Recorded data:
=== Section Start ===
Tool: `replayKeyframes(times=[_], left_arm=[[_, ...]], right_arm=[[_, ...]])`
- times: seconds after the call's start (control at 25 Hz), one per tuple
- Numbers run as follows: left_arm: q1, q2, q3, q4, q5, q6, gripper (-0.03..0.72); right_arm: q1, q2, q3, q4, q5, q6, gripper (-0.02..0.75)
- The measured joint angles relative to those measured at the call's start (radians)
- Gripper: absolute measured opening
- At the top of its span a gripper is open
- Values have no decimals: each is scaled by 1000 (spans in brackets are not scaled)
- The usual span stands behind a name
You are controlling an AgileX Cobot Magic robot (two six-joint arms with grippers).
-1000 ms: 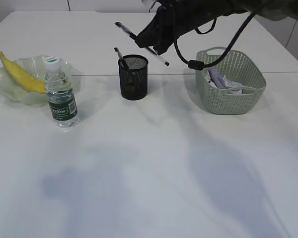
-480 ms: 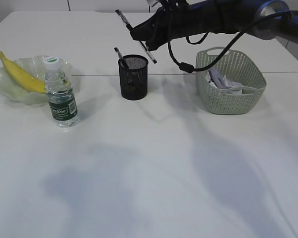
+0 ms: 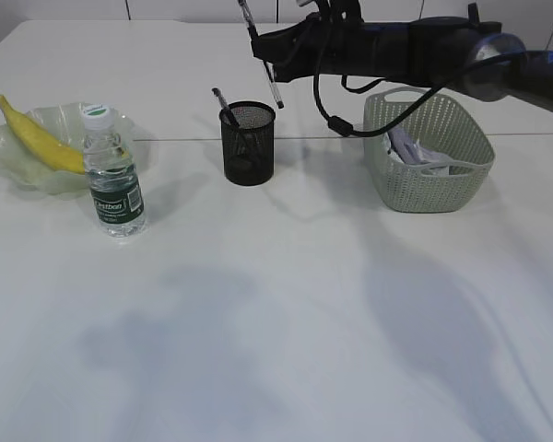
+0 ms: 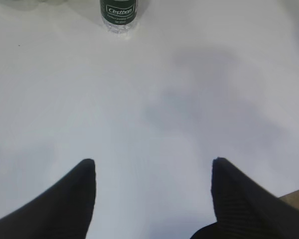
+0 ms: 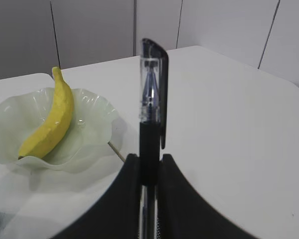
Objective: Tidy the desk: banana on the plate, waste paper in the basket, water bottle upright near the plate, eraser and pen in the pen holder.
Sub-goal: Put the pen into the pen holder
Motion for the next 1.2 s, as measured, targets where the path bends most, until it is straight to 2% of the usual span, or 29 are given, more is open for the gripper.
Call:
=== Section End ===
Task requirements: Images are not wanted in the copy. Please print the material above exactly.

Response area:
Tool: `replayKeyframes(times=[_], left_arm=[[_, ...]], right_arm=[[_, ...]])`
- times: seconds after the call's start (control at 25 Hz), one per tuple
- Numbers run as follows: left_arm: q1, q2, q3, q4, q5, q6, gripper (-0.03..0.72); right_arm: q1, q2, q3, q4, q5, q6, gripper (-0.02..0.75)
- The measured joint angles relative to those measured at the call's start (radians)
- Gripper: absolute measured opening
- At the top of its span a gripper is open
- Values have no decimals: each is scaled by 1000 (spans in brackets are not scaled)
- The usual span stands behind a name
You are controlling an AgileX Cobot Magic robot (two six-joint arms with grippers).
-1000 ms: 
-480 ms: 
+0 ms: 
+0 ms: 
+0 ms: 
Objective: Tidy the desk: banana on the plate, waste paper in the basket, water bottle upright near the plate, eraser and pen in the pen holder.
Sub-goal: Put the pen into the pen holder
Motion for the next 1.2 s, as measured, targets where the path bends most, until it is straight to 2% of the usual span, or 29 are given, more is open for the gripper.
Call:

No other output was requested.